## Work order
Your answer must contain each line of the data, copied exactly.

[Data extracted from a collection]
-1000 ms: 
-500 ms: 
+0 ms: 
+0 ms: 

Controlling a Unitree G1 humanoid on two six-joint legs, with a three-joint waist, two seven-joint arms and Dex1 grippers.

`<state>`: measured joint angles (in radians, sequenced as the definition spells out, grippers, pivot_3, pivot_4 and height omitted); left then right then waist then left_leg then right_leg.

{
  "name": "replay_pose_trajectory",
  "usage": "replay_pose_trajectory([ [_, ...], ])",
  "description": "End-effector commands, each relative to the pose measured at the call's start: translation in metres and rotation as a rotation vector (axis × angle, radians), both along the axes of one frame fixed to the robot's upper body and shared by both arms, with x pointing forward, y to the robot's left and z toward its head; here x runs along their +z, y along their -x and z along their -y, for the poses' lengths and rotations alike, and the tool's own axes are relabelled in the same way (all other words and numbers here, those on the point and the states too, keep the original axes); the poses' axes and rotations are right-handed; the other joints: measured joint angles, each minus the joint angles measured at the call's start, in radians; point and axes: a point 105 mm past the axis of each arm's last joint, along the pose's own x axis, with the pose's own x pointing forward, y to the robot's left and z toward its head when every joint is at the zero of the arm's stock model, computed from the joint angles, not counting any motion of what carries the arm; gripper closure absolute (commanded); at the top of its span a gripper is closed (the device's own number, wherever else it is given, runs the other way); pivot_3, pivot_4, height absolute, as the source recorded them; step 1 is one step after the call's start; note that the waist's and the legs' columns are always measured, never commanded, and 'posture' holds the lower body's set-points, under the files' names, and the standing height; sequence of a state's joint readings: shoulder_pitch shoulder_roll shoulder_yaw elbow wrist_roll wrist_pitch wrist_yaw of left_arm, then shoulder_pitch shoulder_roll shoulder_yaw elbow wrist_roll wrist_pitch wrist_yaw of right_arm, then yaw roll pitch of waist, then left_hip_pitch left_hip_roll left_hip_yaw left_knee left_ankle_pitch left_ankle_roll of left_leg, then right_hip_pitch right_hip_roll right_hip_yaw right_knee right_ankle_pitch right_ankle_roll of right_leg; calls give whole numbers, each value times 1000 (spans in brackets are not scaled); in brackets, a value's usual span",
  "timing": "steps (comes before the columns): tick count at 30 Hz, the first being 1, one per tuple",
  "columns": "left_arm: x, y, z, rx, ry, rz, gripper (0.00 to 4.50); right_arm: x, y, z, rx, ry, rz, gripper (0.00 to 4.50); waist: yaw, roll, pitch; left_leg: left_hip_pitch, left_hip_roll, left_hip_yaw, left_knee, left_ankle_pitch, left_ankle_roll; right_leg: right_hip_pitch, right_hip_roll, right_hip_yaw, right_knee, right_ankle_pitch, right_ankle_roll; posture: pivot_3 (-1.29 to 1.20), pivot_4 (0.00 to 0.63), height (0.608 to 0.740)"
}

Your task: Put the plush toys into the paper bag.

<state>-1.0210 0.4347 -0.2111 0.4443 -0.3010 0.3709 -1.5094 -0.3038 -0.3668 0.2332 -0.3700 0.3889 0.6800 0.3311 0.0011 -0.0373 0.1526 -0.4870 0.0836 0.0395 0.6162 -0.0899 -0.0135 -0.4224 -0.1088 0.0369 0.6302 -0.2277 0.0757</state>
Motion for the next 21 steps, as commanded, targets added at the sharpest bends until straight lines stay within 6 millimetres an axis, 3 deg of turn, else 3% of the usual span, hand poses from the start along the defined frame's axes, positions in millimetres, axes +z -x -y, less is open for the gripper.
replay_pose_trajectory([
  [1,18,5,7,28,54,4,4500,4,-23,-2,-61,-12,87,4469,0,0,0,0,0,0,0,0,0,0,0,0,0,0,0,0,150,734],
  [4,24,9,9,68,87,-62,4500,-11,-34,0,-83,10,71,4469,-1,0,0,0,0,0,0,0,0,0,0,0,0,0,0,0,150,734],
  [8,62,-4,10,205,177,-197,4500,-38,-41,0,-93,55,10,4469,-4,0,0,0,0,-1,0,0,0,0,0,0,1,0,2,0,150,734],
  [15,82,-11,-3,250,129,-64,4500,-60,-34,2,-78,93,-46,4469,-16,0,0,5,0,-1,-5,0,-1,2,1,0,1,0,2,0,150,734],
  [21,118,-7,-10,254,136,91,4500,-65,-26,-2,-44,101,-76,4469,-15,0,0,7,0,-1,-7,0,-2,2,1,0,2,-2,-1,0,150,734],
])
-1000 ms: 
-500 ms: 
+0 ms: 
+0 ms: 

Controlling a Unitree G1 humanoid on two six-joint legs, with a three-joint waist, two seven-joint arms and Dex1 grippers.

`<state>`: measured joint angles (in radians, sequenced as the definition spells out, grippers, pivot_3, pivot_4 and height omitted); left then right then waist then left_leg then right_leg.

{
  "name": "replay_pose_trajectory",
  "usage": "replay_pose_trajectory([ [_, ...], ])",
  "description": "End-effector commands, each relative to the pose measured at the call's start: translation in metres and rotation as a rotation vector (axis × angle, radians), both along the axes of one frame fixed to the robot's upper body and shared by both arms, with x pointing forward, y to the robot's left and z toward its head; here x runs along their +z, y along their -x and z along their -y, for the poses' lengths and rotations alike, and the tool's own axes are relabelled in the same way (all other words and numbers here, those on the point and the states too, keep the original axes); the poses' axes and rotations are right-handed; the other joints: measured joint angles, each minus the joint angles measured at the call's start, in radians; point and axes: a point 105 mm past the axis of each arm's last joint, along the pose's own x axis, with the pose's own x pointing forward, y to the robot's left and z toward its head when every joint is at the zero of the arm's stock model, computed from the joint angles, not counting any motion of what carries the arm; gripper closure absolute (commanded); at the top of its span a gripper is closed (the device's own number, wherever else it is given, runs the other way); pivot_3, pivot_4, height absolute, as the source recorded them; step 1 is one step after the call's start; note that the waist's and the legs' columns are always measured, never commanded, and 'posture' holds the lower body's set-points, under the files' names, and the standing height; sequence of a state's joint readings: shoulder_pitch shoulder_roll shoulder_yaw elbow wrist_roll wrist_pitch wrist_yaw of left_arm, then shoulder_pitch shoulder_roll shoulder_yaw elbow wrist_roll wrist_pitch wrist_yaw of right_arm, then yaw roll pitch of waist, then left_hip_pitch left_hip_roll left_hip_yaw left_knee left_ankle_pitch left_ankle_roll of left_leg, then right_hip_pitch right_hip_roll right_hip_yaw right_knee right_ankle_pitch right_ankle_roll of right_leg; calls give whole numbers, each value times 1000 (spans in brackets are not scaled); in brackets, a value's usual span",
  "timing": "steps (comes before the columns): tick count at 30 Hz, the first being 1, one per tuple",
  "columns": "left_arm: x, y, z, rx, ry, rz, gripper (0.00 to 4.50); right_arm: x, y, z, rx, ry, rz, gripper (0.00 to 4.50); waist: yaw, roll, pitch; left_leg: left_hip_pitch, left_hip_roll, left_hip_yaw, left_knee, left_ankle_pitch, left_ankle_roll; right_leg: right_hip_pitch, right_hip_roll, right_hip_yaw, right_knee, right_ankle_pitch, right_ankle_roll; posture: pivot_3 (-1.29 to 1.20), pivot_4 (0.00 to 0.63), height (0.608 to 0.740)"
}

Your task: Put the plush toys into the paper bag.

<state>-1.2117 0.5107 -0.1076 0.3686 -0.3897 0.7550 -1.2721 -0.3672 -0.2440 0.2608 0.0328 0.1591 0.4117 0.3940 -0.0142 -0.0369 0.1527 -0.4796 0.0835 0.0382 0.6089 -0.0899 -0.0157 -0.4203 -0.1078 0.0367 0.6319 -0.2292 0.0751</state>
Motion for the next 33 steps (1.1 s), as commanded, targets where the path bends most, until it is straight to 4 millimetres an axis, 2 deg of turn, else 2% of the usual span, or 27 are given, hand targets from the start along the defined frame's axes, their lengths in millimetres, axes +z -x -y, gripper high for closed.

## Response box
-1000 ms: 
-500 ms: 
+0 ms: 
+0 ms: 

Controlling a Unitree G1 humanoid on two six-joint legs, with a three-joint waist, two seven-joint arms and Dex1 grippers.

`<state>`: measured joint angles (in radians, sequenced as the definition spells out, grippers, pivot_3, pivot_4 and height omitted); left then right then waist then left_leg then right_leg.

{
  "name": "replay_pose_trajectory",
  "usage": "replay_pose_trajectory([ [_, ...], ])",
  "description": "End-effector commands, each relative to the pose measured at the call's start: translation in metres and rotation as a rotation vector (axis × angle, radians), both along the axes of one frame fixed to the robot's upper body and shared by both arms, with x pointing forward, y to the robot's left and z toward its head; here x runs along their +z, y along their -x and z along their -y, for the poses' lengths and rotations alike, and the tool's own axes are relabelled in the same way (all other words and numbers here, those on the point and the states too, keep the original axes); the poses' axes and rotations are right-handed; the other joints: measured joint angles, each minus the joint angles measured at the call's start, in radians; point and axes: a point 105 mm past the axis of each arm's last joint, along the pose's own x axis, with the pose's own x pointing forward, y to the robot's left and z toward its head when every joint is at the zero of the arm's stock model, computed from the joint angles, not counting any motion of what carries the arm; gripper closure absolute (commanded); at the top of its span a gripper is closed (the device's own number, wherever else it is given, runs the other way); pivot_3, pivot_4, height absolute, as the source recorded them; step 1 is one step after the call's start; note that the waist's and the legs' columns are always measured, never commanded, and 'posture' holds the lower body's set-points, under the files' names, and the standing height; sequence of a state's joint readings: shoulder_pitch shoulder_roll shoulder_yaw elbow wrist_roll wrist_pitch wrist_yaw of left_arm, then shoulder_pitch shoulder_roll shoulder_yaw elbow wrist_roll wrist_pitch wrist_yaw of right_arm, then yaw roll pitch of waist, then left_hip_pitch left_hip_roll left_hip_yaw left_knee left_ankle_pitch left_ankle_roll of left_leg, then right_hip_pitch right_hip_roll right_hip_yaw right_knee right_ankle_pitch right_ankle_roll of right_leg; calls give whole numbers, each value times 1000 (spans in brackets are not scaled); in brackets, a value's usual span",
  "timing": "steps (comes before the columns): tick count at 30 Hz, the first being 1, one per tuple",
  "columns": "left_arm: x, y, z, rx, ry, rz, gripper (0.00 to 4.50); right_arm: x, y, z, rx, ry, rz, gripper (0.00 to 4.50); waist: yaw, roll, pitch; left_leg: left_hip_pitch, left_hip_roll, left_hip_yaw, left_knee, left_ankle_pitch, left_ankle_roll; right_leg: right_hip_pitch, right_hip_roll, right_hip_yaw, right_knee, right_ankle_pitch, right_ankle_roll; posture: pivot_3 (-1.29 to 1.20), pivot_4 (0.00 to 0.63), height (0.608 to 0.740)"
}

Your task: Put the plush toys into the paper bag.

<state>-1.0210 0.4347 -0.2111 0.4443 -0.3010 0.3709 -1.5094 -0.3038 -0.3668 0.2332 -0.3700 0.3889 0.6800 0.3311 0.0011 -0.0373 0.1526 -0.4870 0.0836 0.0395 0.6162 -0.0899 -0.0135 -0.4224 -0.1088 0.0369 0.6302 -0.2277 0.0757</state>
Motion for the next 21 steps, as commanded, targets added at the sharpest bends until straight lines stay within 6 millimetres an axis, 3 deg of turn, else 3% of the usual span, hand poses from the start along the defined frame's axes, positions in millimetres, axes +z -x -y, less is open for the gripper.
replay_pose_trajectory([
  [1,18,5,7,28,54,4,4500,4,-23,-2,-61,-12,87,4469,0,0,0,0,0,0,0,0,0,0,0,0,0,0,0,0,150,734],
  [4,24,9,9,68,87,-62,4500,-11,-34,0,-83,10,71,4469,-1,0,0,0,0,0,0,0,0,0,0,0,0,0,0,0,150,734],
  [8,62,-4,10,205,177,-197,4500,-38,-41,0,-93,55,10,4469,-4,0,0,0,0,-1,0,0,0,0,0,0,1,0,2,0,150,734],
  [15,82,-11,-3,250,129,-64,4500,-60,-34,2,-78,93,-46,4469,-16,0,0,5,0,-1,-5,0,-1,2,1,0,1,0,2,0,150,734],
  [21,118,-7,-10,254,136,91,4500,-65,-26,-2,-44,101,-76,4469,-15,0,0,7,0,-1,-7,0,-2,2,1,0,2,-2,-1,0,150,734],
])
-1000 ms: 
-500 ms: 
+0 ms: 
+0 ms: 

Controlling a Unitree G1 humanoid on two six-joint legs, with a three-joint waist, two seven-joint arms and Dex1 grippers.

`<state>`: measured joint angles (in radians, sequenced as the definition spells out, grippers, pivot_3, pivot_4 and height omitted); left then right then waist then left_leg then right_leg.

{
  "name": "replay_pose_trajectory",
  "usage": "replay_pose_trajectory([ [_, ...], ])",
  "description": "End-effector commands, each relative to the pose measured at the call's start: translation in metres and rotation as a rotation vector (axis × angle, radians), both along the axes of one frame fixed to the robot's upper body and shared by both arms, with x pointing forward, y to the robot's left and z toward its head; here x runs along their +z, y along their -x and z along their -y, for the poses' lengths and rotations alike, and the tool's own axes are relabelled in the same way (all other words and numbers here, those on the point and the states too, keep the original axes); the poses' axes and rotations are right-handed; the other joints: measured joint angles, each minus the joint angles measured at the call's start, in radians; point and axes: a point 105 mm past the axis of each arm's last joint, along the pose's own x axis, with the pose's own x pointing forward, y to the robot's left and z toward its head when every joint is at the zero of the arm's stock model, computed from the joint angles, not counting any motion of what carries the arm; gripper closure absolute (commanded); at the top of its span a gripper is closed (the device's own number, wherever else it is given, runs the other way); pivot_3, pivot_4, height absolute, as the source recorded them; step 1 is one step after the call's start; note that the waist's and the legs' columns are always measured, never commanded, and 'posture' holds the lower body's set-points, under the files' names, and the standing height; sequence of a state's joint readings: shoulder_pitch shoulder_roll shoulder_yaw elbow wrist_roll wrist_pitch wrist_yaw of left_arm, then shoulder_pitch shoulder_roll shoulder_yaw elbow wrist_roll wrist_pitch wrist_yaw of right_arm, then yaw roll pitch of waist, then left_hip_pitch left_hip_roll left_hip_yaw left_knee left_ankle_pitch left_ankle_roll of left_leg, then right_hip_pitch right_hip_roll right_hip_yaw right_knee right_ankle_pitch right_ankle_roll of right_leg; calls give whole numbers, each value times 1000 (spans in brackets are not scaled); in brackets, a value's usual span",
  "timing": "steps (comes before the columns): tick count at 30 Hz, the first being 1, one per tuple",
  "columns": "left_arm: x, y, z, rx, ry, rz, gripper (0.00 to 4.50); right_arm: x, y, z, rx, ry, rz, gripper (0.00 to 4.50); waist: yaw, roll, pitch; left_leg: left_hip_pitch, left_hip_roll, left_hip_yaw, left_knee, left_ankle_pitch, left_ankle_roll; right_leg: right_hip_pitch, right_hip_roll, right_hip_yaw, right_knee, right_ankle_pitch, right_ankle_roll; posture: pivot_3 (-1.29 to 1.20), pivot_4 (0.00 to 0.63), height (0.608 to 0.740)"
}

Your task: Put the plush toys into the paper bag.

<state>-1.2117 0.5107 -0.1076 0.3686 -0.3897 0.7550 -1.2721 -0.3672 -0.2440 0.2608 0.0328 0.1591 0.4117 0.3940 -0.0142 -0.0369 0.1527 -0.4796 0.0835 0.0382 0.6089 -0.0899 -0.0157 -0.4203 -0.1078 0.0367 0.6319 -0.2292 0.0751</state>
Motion for the next 33 steps (1.1 s), as commanded, targets where the path bends most, until it is straight to 4 millimetres an axis, 2 deg of turn, else 2% of the usual span, or 27 are given, hand targets from the start along the defined frame's axes, their lengths in millimetres, axes +z -x -y, gripper high for closed.

The exercise requires no further answer.